■ **Problem description**:
The listing must be reproduced in full, exactly as it stands.

■ **Data excerpt**:

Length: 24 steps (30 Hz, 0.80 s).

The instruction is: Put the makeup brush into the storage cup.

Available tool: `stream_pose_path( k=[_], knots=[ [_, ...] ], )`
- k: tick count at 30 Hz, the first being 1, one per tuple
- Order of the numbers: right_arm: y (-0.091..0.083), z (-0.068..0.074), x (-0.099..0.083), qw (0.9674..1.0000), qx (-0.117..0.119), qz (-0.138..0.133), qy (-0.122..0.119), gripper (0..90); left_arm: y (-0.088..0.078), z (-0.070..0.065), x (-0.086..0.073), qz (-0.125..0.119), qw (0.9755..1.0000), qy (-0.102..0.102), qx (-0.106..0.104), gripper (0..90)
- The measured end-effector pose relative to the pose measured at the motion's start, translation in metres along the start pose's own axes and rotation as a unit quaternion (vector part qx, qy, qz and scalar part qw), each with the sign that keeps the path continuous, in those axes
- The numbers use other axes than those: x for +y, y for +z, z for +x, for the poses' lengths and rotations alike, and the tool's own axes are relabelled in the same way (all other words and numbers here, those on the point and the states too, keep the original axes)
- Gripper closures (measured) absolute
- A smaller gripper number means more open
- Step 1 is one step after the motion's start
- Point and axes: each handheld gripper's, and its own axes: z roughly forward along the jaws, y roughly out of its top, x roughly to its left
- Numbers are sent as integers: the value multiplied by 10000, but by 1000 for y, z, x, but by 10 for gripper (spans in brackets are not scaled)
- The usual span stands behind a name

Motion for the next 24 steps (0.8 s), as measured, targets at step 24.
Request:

■ **Output of the exercise**:
Length: 24 steps (30 Hz, 0.80 s).

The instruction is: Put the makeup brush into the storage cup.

Available tool: `stream_pose_path( k=[_], knots=[ [_, ...] ], )`
- k: tick count at 30 Hz, the first being 1, one per tuple
- Order of the numbers: right_arm: y (-0.091..0.083), z (-0.068..0.074), x (-0.099..0.083), qw (0.9674..1.0000), qx (-0.117..0.119), qz (-0.138..0.133), qy (-0.122..0.119), gripper (0..90); left_arm: y (-0.088..0.078), z (-0.070..0.065), x (-0.086..0.073), qz (-0.125..0.119), qw (0.9755..1.0000), qy (-0.102..0.102), qx (-0.106..0.104), gripper (0..90)
- The measured end-effector pose relative to the pose measured at the motion's start, translation in metres along the start pose's own axes and rotation as a unit quaternion (vector part qx, qy, qz and scalar part qw), each with the sign that keeps the path continuous, in those axes
- The numbers use other axes than those: x for +y, y for +z, z for +x, for the poses' lengths and rotations alike, and the tool's own axes are relabelled in the same way (all other words and numbers here, those on the point and the states too, keep the original axes)
- Gripper closures (measured) absolute
- A smaller gripper number means more open
- Step 1 is one step after the motion's start
- Point and axes: each handheld gripper's, and its own axes: z roughly forward along the jaws, y roughly out of its top, x roughly to its left
- Numbers are sent as integers: the value multiplied by 10000, but by 1000 for y, z, x, but by 10 for gripper (spans in brackets are not scaled)
- The usual span stands behind a name

Motion for the next 24 steps (0.8 s), as measured, targets at step 24.
Request:

The exercise asks for nothing further.